[THE INPUT]

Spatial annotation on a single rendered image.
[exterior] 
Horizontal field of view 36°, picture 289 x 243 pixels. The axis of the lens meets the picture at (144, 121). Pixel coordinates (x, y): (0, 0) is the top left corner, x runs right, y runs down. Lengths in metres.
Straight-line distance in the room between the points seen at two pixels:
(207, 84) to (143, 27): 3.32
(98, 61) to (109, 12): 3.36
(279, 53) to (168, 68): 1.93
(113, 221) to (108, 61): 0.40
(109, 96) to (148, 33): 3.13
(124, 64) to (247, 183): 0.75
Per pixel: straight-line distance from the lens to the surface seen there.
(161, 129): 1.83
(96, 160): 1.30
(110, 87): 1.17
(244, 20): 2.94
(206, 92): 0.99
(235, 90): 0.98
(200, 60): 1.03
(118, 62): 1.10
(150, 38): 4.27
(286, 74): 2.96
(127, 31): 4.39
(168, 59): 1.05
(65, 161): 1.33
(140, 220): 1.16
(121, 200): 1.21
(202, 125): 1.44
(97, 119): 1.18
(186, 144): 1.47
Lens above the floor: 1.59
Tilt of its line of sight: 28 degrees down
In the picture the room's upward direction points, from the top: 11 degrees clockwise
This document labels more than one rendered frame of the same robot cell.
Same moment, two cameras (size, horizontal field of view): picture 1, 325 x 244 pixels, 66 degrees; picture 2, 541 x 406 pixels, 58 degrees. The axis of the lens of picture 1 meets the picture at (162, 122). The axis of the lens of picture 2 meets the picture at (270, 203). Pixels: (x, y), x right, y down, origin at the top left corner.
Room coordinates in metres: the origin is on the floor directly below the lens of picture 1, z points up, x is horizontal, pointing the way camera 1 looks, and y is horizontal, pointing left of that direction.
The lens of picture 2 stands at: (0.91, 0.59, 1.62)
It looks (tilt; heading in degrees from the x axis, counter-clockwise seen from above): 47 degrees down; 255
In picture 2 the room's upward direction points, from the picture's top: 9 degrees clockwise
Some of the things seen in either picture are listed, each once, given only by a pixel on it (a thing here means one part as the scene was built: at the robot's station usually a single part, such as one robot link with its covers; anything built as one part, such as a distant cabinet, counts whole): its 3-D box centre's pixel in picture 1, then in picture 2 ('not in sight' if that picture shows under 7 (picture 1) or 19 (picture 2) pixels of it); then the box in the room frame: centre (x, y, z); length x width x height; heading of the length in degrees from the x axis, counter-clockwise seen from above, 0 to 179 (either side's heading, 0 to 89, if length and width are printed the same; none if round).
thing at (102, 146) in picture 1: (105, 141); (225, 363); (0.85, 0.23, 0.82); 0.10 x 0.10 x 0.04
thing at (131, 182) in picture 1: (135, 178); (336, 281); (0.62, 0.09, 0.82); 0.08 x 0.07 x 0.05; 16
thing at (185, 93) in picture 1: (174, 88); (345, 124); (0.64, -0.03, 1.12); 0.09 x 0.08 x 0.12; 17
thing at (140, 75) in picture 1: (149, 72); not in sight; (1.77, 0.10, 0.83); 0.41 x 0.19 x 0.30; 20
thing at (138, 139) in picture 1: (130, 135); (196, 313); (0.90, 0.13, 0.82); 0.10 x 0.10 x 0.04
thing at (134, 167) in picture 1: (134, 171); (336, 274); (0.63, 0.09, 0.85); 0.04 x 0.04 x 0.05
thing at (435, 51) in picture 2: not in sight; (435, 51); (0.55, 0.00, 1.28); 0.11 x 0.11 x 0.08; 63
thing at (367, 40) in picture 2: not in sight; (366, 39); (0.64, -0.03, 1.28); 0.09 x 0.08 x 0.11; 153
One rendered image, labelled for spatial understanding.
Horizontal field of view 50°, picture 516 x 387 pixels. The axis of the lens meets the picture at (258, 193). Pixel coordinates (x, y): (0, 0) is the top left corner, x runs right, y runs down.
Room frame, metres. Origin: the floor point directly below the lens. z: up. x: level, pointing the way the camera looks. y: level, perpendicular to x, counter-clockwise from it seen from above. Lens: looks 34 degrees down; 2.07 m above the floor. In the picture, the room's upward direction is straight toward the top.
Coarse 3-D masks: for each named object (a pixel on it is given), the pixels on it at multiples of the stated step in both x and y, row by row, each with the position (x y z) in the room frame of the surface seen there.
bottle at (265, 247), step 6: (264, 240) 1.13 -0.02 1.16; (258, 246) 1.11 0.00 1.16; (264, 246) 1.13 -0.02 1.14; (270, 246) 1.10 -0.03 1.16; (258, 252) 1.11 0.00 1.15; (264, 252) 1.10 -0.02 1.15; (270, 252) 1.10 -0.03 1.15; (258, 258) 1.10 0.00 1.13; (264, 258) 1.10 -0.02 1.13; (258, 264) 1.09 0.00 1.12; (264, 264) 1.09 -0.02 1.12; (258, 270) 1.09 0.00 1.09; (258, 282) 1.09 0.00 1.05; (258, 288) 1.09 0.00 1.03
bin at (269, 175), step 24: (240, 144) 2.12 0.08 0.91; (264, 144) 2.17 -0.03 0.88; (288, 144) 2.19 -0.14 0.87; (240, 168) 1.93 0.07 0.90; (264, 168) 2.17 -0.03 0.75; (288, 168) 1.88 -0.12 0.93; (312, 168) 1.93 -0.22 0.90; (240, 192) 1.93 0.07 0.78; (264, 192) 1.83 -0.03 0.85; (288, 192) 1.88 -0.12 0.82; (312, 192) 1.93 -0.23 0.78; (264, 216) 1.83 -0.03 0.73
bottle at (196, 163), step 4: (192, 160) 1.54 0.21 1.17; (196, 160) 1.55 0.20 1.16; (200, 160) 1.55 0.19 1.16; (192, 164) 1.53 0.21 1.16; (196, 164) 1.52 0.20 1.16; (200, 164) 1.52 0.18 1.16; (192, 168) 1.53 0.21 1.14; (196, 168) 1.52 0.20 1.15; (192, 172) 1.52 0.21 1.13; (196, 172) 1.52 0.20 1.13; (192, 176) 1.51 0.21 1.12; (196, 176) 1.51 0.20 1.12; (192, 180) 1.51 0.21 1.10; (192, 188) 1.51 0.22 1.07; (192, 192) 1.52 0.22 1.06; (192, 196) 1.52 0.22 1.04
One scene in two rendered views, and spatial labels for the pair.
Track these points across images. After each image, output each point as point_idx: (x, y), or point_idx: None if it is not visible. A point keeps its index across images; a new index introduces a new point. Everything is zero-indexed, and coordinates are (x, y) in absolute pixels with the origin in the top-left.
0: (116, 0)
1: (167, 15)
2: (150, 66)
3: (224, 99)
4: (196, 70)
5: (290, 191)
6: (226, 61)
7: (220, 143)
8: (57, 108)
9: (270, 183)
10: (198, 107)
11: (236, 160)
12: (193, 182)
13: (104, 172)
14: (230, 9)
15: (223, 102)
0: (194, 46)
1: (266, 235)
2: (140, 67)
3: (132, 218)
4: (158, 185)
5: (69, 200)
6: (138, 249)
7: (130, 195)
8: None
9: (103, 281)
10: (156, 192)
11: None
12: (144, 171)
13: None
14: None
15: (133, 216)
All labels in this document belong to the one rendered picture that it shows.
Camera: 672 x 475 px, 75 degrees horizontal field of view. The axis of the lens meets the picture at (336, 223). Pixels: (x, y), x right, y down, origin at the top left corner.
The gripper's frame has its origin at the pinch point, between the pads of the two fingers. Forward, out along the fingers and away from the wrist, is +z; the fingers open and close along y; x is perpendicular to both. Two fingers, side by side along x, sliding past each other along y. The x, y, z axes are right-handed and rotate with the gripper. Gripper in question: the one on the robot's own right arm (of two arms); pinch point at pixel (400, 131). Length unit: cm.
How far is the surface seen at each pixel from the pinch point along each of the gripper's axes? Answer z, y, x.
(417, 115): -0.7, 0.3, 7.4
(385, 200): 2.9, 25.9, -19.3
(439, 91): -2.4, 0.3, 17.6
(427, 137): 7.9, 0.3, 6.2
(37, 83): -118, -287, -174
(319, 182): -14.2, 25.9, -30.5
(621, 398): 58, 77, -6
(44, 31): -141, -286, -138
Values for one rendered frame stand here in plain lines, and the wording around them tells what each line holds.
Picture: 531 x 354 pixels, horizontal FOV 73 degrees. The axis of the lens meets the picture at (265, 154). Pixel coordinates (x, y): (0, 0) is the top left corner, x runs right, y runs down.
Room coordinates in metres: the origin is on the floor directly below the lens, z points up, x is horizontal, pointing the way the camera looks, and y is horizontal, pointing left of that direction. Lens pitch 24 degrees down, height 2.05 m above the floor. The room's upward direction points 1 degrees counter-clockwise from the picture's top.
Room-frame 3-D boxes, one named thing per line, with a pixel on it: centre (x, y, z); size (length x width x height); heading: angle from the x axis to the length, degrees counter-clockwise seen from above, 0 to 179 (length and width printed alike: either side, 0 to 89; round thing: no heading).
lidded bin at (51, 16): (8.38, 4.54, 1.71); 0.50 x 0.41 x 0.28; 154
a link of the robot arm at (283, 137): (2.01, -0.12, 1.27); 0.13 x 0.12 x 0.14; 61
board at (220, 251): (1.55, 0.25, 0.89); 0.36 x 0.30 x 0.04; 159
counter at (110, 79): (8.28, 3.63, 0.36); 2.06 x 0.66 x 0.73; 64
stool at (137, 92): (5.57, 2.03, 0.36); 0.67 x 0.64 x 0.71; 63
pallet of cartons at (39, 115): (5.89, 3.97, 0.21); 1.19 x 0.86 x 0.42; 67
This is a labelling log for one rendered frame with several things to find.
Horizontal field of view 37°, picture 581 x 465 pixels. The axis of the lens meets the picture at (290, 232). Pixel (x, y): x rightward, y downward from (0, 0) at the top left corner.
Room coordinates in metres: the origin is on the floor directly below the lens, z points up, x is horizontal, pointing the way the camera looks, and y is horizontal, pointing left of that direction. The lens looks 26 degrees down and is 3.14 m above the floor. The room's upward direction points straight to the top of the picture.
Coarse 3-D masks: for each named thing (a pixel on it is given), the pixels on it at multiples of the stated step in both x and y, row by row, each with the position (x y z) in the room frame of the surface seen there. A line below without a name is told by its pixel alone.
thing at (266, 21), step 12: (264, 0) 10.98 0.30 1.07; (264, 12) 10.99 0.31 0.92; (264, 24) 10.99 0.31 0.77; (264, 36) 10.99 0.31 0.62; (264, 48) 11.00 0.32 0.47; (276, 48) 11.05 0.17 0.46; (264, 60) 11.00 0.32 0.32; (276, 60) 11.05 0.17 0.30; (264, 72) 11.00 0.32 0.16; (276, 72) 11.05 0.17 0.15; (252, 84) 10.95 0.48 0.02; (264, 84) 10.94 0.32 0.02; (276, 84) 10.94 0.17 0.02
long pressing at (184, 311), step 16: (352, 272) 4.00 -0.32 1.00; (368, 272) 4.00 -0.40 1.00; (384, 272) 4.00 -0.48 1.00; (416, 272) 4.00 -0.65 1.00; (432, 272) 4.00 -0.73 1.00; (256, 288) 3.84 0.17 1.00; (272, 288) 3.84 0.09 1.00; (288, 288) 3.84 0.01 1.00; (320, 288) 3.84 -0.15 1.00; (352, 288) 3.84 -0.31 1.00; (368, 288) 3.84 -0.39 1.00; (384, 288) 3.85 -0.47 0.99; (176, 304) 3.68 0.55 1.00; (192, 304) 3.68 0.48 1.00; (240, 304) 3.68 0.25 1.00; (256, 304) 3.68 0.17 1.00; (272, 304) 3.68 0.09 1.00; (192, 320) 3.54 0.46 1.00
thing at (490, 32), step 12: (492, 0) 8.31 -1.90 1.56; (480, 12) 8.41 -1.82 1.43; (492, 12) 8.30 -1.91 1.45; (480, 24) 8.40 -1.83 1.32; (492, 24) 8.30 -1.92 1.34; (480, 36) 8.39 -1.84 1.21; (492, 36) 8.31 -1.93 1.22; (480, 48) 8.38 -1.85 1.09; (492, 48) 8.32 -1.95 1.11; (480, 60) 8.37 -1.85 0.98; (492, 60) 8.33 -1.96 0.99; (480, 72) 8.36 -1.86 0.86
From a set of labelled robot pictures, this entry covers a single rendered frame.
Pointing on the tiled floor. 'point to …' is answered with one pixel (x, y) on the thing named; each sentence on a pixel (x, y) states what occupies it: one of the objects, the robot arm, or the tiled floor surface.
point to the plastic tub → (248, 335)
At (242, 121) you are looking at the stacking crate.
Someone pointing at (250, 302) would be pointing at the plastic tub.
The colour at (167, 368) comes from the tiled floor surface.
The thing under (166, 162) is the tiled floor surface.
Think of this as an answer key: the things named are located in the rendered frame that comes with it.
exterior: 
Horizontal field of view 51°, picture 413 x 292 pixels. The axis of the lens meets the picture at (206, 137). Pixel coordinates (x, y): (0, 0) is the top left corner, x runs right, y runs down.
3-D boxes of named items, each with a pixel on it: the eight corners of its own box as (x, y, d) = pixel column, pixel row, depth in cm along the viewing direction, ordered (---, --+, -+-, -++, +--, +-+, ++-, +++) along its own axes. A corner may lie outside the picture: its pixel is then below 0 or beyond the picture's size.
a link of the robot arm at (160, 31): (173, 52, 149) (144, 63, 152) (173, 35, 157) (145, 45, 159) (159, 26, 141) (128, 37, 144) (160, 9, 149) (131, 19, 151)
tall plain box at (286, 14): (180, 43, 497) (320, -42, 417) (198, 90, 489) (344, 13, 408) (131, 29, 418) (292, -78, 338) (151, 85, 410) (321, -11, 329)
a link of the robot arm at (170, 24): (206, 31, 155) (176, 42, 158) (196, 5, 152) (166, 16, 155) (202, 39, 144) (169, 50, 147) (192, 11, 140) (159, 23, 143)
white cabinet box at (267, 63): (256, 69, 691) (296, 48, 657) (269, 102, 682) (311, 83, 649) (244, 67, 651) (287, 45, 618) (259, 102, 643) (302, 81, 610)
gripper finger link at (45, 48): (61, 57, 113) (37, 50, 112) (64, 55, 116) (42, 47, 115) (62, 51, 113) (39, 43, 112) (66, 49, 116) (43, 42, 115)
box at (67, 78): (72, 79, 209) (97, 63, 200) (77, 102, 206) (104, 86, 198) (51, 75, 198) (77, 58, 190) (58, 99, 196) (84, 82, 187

[EXERCISE OBJECTIVE] Please print the records above exactly from their first line. End with the line containing "(98, 61) to (109, 12): 3.36", and include it.

[REPLY]
Spatial annotation on a single rendered image.
[exterior] 
Horizontal field of view 36°, picture 289 x 243 pixels. The axis of the lens meets the picture at (144, 121). Pixel coordinates (x, y): (0, 0) is the top left corner, x runs right, y runs down. Lengths in metres.
Straight-line distance in the room between the points seen at two pixels:
(207, 84) to (143, 27): 3.32
(98, 61) to (109, 12): 3.36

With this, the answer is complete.